Wasn’t there a pilot who developed a strapless brassiere based on the principal of the cantilever bridge? Sort of a do-it-yourself type job.
Reportedly, Howard Hughes designed a cantilevered bra for Jane Russell to wear in “Outlaw”.
In the film, “Vertigo”, there is a joke about such a bra being designed by a Lockheed engineer.
I find myself wondering how many different trusses you could demonstrate this way. I mean, Town’s lattice truss is probably out of the question, but what about king-post and queen-post trusses?
Well, good-bye to today’s productivity. Thanks, Mark.
Didn’t know about Hughes. I’ve been obsessed with Hitch/Vertigo lately, so I was just quoting that scene to see if anybody got the reference!
Completely irrelevant small world story but I lived for some years about 200m from where Benjamin Baker grew up (there is, literally, a baker’s shop within a very short distance), One of my kids became a structural engineer, and has designed a cantilevered structure on one of the Canary Wharf buildings (intended to impress visitors.)
The site has only recently been marked by a plaque. Wikipedia is incomplete on the subject, but after a few attempts at edits on other subjects, and the hostile response, I can’t be bothered to waste any more time on them.
It is claimed to be correct. Hughes also designed the “Spruce goose” H-4 Hercules, an enormous, wooden freight aircraft/flying boat for use during WW2 but not flown till 1947. It is worth reading up, as an unintentionally funny project (like the Russian Ekranoplan). The Wikipedia article manages to suggest that it wasn’t a complete fiasco but fails to explain why, after the first test flight, it never took off again. Howard Hughes put the “eccentric” into “genius”.
At least one other flight, as detailed in in the documentary The Rocketeer
Wish I had a dollar for every time I’ve seen that sentiment expressed. I could buy a small congressman.
I’ve seen it in person, at the Evergreen Air Museum in McMinnville Oregon.
I’d say it managed to not be a complete fiasco by showing that airplanes that size are actually possible. I mean, it DID manage to actually fly, during its test flight. And given how ridiculously big it is in-person, and the fact it’s made mostly out of WOOD but is still pretty structurally sound, that’s really impressive for 1940s engineering.
The Wikipedia article manages to suggest that it wasn’t a complete fiasco but fails to explain why, after the first test flight, it never took off again.
I would consider the explanation that the war it was created for had ended two years earlier.
The locals have been waiting for the big guy who will sit on the bridge ever since.
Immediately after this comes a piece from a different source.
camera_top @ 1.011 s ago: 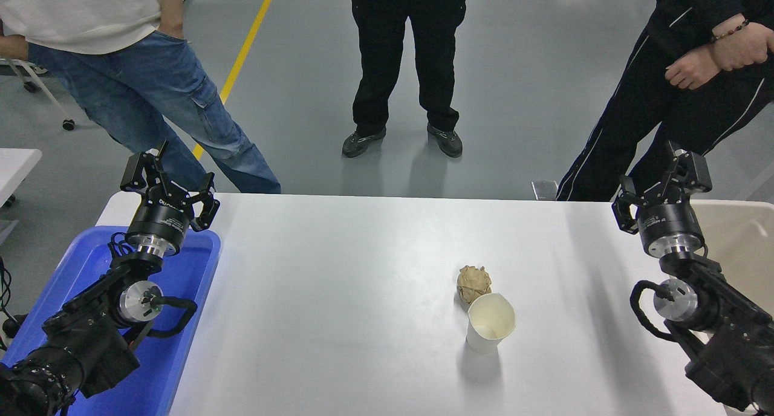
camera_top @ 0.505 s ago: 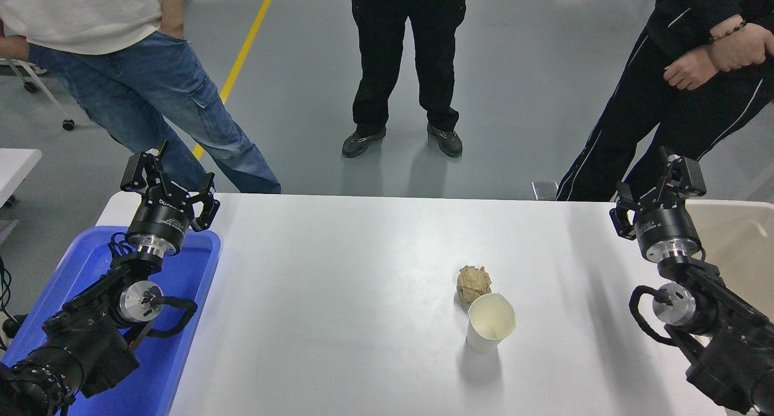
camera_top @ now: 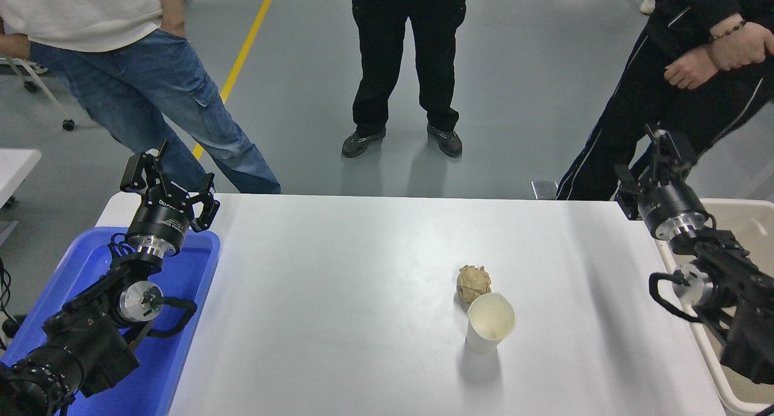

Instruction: Dispose of the paper cup in the dustbin

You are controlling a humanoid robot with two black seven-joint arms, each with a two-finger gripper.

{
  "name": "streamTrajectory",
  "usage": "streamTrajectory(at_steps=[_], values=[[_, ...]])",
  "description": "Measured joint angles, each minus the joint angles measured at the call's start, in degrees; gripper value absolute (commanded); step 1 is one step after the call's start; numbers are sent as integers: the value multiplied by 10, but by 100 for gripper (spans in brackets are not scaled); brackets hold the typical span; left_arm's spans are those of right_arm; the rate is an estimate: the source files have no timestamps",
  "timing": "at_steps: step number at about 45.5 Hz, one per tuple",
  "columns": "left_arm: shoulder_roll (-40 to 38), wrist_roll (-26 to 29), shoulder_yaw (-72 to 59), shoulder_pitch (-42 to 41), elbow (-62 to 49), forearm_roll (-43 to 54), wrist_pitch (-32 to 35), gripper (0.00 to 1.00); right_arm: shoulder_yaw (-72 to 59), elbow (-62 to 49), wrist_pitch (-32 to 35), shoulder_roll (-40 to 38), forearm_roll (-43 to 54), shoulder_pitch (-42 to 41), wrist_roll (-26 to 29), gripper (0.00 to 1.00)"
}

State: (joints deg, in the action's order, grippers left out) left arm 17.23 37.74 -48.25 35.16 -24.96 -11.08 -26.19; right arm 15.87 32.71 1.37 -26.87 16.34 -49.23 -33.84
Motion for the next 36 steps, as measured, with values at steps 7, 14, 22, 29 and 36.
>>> streamTrajectory(at_steps=[7,14,22,29,36], values=[[0,0,0,0,0,0,0,100,-164,-5,3,-6,31,-91,0,100],[0,0,0,0,0,0,0,100,-302,-6,18,-5,85,-168,0,100],[0,0,0,0,0,0,0,100,-426,-4,42,3,188,-237,0,100],[0,0,0,0,0,0,0,100,-503,14,73,10,291,-285,-1,100],[0,0,0,0,0,0,0,100,-549,58,111,13,369,-328,-1,100]])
That’s rather the point; the aircraft took so long to build that the war it was intended for was already over for 2 years when it was complete, and it could not be repurposed for anything else. Double failure. The project should either have been cancelled three years before when it was obvious it would not be in production in time to be of use, or should have been redesigned for expected post war challenges. Just allowing it to continue all that time was a fiasco. Its complete lack of flexibility was another.
It’s pretty unremarkable. Japan went to Britain for a lot of engineering knowledge at the end of the 19th century, and the UK not only built a number of the warships that modernised their fleet, but trained the officers. The Mikasa is perhaps the best known example.
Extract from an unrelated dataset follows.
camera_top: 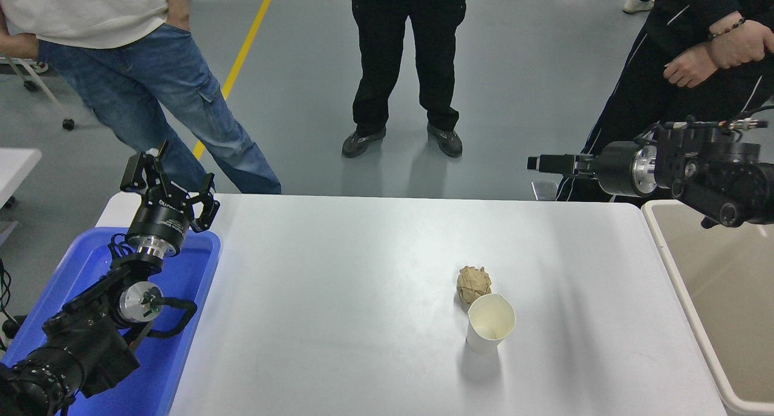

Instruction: Dispose of the paper cup in the dustbin

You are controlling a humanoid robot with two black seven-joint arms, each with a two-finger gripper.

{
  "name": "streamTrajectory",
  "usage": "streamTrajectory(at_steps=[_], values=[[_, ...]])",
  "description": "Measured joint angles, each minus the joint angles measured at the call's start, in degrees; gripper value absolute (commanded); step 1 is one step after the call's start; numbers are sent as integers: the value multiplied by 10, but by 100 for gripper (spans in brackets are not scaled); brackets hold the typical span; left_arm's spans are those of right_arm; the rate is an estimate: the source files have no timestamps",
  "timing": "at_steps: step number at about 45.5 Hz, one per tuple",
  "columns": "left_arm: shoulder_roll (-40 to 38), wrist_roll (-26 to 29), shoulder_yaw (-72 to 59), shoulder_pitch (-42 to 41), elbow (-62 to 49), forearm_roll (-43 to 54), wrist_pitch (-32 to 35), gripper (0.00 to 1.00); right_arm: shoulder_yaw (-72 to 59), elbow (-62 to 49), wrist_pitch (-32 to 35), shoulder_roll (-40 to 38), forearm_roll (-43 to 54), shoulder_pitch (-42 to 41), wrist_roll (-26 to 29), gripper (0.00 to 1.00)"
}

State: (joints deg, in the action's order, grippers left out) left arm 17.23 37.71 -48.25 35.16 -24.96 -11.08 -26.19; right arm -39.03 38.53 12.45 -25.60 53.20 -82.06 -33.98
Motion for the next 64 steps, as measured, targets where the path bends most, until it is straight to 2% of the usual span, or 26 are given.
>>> streamTrajectory(at_steps=[13,22,36,64], values=[[0,0,0,0,0,0,0,100,-53,107,67,17,74,-64,0,100],[0,0,0,0,0,0,0,100,-90,137,91,54,92,-76,0,100],[0,0,0,0,0,0,-1,100,-115,137,100,98,98,-40,1,100],[0,0,0,0,0,0,-1,100,-109,91,77,111,76,33,4,99]])
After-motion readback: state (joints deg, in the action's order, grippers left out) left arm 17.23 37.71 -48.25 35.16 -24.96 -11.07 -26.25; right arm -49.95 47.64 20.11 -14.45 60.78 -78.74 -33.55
One of the original founders of Mitsubishi went to Cambridge.
When the Ministry of Technology didn’t want Soichiro Honda rocking the boat by making cars in Japan, he went to the UK, where Honda make both cars and engines.
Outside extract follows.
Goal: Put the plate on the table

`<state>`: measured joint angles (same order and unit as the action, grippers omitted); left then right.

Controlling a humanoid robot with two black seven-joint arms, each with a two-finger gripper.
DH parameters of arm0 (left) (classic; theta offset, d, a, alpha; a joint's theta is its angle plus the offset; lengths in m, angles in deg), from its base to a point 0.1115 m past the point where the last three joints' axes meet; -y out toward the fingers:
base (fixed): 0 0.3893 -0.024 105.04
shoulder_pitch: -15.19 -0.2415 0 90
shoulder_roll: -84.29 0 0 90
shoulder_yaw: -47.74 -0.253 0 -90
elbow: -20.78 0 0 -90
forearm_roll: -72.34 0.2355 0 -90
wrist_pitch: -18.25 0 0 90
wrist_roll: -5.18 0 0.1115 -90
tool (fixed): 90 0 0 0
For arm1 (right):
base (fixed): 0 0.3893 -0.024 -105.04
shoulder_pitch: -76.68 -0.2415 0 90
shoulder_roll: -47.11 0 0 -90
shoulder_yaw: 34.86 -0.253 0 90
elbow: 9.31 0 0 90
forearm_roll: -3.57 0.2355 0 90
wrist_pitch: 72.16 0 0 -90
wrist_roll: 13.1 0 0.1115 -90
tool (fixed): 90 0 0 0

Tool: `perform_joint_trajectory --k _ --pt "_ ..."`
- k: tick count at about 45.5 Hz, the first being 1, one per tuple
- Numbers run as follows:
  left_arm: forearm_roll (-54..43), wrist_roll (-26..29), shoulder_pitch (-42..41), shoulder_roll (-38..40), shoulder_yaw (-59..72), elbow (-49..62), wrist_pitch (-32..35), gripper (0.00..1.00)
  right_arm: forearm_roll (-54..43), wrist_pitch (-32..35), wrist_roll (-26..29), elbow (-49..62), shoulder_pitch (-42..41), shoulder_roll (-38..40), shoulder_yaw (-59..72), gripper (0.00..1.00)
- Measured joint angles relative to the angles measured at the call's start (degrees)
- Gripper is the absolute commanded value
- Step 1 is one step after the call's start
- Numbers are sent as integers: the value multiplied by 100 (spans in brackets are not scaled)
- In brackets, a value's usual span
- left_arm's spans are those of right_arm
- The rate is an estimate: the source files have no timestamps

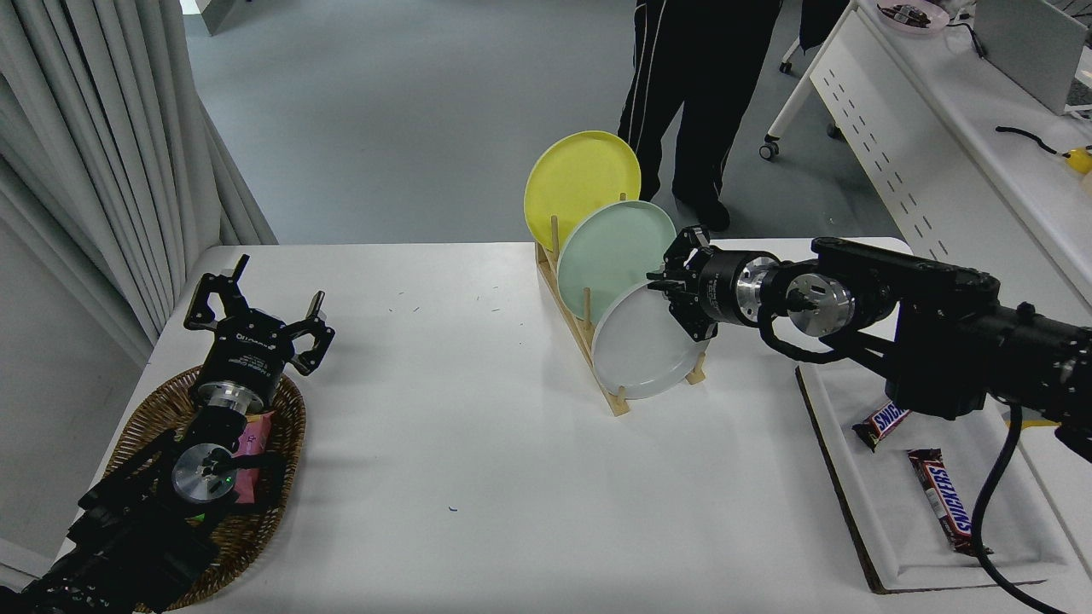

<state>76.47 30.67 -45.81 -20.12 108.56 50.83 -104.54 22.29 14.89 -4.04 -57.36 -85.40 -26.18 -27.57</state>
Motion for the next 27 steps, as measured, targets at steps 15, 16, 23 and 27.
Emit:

WW2 was actually an aberration in the relations between Japan and the UK; we have been on good terms for most of the last 130 years or so. Two island peoples with a distrust of the mainland, a liking for sea power, a lot of strange social customs and a rigid class structure, fortunately on opposite sides of the world.
Not many dollars, then?
Look at how serious these dudes are taking this photo. This is a real event for them, having set up their demonstration and the illustration of the bridge above them. Very interesting!